▶ What the task asks:
If pictures appear in the lines below, skip them and copy exactly the lines from the one containing "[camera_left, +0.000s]" through the one containing "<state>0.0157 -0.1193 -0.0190", and nothing else.

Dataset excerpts
--------------------------------

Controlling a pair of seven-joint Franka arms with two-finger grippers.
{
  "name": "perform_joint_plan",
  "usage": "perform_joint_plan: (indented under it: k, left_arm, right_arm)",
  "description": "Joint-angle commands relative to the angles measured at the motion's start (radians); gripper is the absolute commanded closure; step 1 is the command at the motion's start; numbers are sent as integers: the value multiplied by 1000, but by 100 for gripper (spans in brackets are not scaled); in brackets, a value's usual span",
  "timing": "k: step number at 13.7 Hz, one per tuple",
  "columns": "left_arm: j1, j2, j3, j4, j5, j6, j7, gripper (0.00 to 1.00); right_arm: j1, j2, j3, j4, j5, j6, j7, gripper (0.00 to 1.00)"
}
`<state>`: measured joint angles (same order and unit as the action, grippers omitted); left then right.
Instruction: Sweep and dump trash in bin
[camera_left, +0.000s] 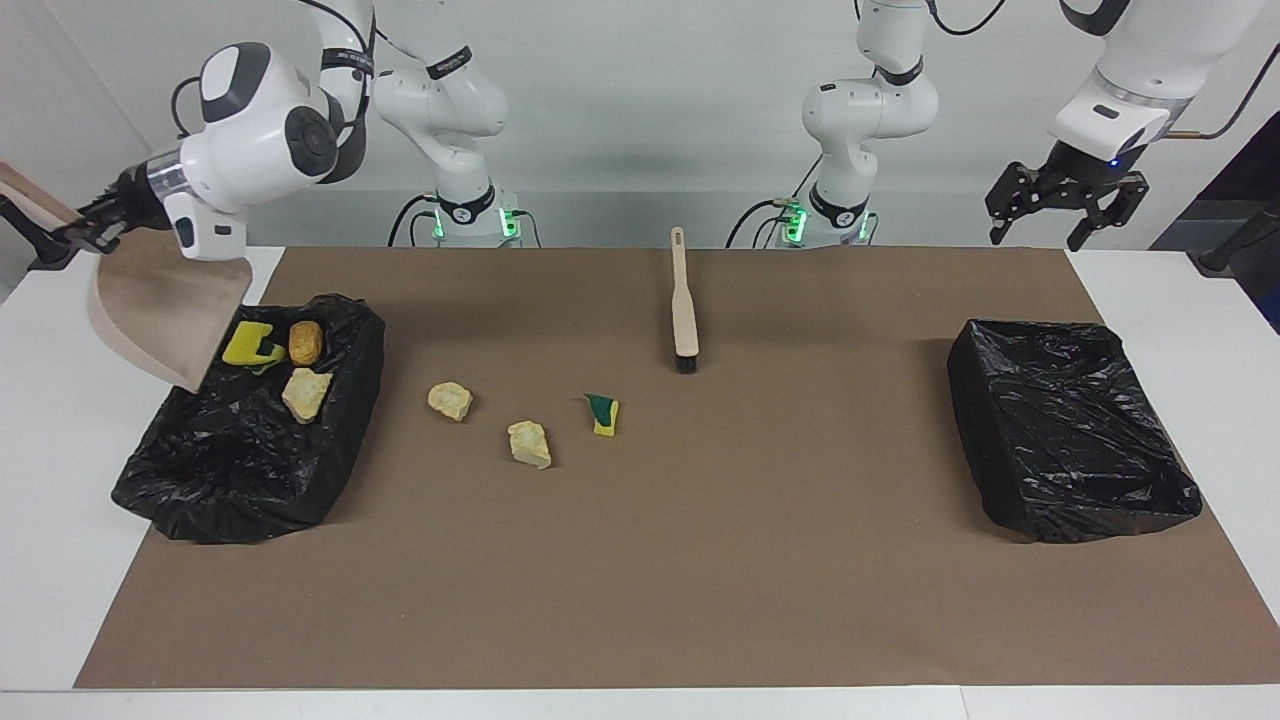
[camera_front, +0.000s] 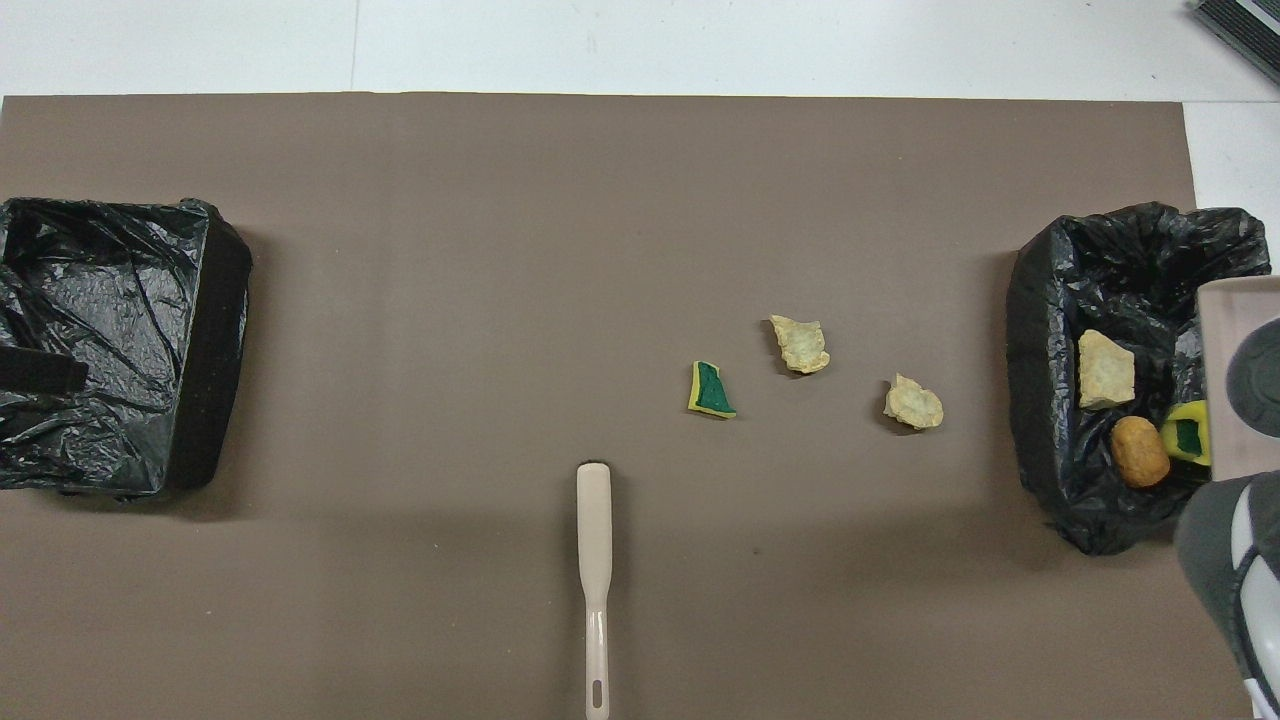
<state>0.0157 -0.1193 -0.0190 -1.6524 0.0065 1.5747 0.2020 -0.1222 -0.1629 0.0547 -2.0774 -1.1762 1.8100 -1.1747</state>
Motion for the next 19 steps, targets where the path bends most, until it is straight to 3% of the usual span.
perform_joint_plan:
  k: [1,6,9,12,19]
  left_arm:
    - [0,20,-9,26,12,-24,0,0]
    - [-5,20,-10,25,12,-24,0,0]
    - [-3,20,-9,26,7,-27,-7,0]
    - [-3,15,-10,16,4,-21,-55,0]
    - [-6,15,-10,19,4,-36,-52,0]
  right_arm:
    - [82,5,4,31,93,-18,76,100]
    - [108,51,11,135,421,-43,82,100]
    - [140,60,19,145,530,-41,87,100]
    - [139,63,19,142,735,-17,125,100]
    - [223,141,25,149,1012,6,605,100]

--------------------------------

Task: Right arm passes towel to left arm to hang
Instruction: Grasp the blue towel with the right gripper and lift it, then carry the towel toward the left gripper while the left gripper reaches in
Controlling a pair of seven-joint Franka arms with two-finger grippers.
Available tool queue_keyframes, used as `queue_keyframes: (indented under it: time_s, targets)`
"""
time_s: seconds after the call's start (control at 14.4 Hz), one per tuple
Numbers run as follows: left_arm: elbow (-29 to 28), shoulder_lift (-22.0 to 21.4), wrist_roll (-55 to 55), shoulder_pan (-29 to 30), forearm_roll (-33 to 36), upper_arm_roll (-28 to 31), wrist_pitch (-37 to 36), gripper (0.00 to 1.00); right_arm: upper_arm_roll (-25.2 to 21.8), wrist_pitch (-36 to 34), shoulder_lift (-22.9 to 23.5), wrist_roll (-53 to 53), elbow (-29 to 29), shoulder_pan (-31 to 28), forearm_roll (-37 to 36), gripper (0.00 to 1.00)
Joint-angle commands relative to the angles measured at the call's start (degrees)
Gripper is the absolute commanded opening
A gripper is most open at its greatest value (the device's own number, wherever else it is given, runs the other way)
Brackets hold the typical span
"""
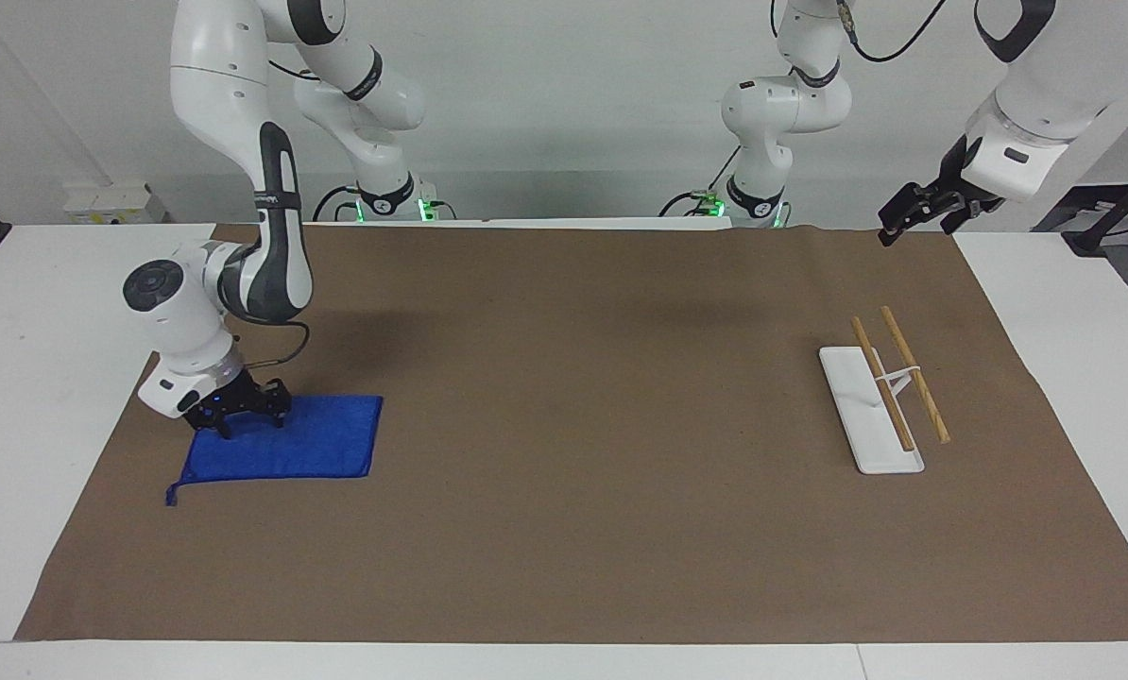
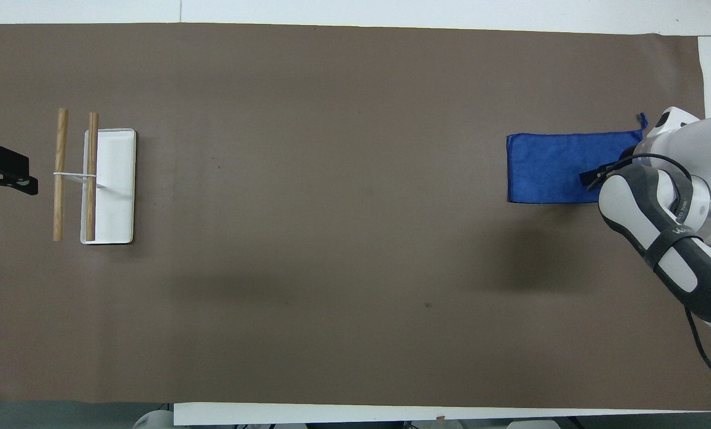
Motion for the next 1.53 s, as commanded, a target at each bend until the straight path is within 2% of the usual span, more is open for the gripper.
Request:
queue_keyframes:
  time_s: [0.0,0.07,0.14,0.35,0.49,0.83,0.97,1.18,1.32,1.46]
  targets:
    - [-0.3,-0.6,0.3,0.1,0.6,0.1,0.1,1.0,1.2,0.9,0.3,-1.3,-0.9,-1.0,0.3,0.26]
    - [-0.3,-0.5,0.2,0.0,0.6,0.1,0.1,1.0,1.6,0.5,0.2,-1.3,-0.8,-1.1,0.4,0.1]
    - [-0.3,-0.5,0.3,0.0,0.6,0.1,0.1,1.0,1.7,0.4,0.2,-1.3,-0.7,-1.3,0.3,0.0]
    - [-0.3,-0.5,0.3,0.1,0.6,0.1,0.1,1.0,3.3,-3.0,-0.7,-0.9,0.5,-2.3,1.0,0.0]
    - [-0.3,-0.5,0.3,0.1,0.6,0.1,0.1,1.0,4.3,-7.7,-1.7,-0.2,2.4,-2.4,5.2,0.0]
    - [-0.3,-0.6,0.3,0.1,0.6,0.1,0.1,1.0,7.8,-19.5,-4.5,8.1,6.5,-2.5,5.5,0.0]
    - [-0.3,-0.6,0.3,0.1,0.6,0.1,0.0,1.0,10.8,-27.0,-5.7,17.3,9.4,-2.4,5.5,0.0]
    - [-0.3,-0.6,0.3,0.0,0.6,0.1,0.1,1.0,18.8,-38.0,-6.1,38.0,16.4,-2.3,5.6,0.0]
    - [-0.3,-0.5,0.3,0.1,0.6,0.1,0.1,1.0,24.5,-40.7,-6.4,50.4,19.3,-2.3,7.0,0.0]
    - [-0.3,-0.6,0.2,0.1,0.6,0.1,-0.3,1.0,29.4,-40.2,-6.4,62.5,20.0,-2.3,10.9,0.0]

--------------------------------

▶ Task answer:
[camera_left, +0.000s] 
[camera_front, +0.000s] 
<state>0.0157 -0.1193 -0.0190 -1.6524 0.0065 1.5747 0.2020 -0.1222 -0.1629 0.0547 -2.0774 -1.1762 1.8100 -1.1747</state>

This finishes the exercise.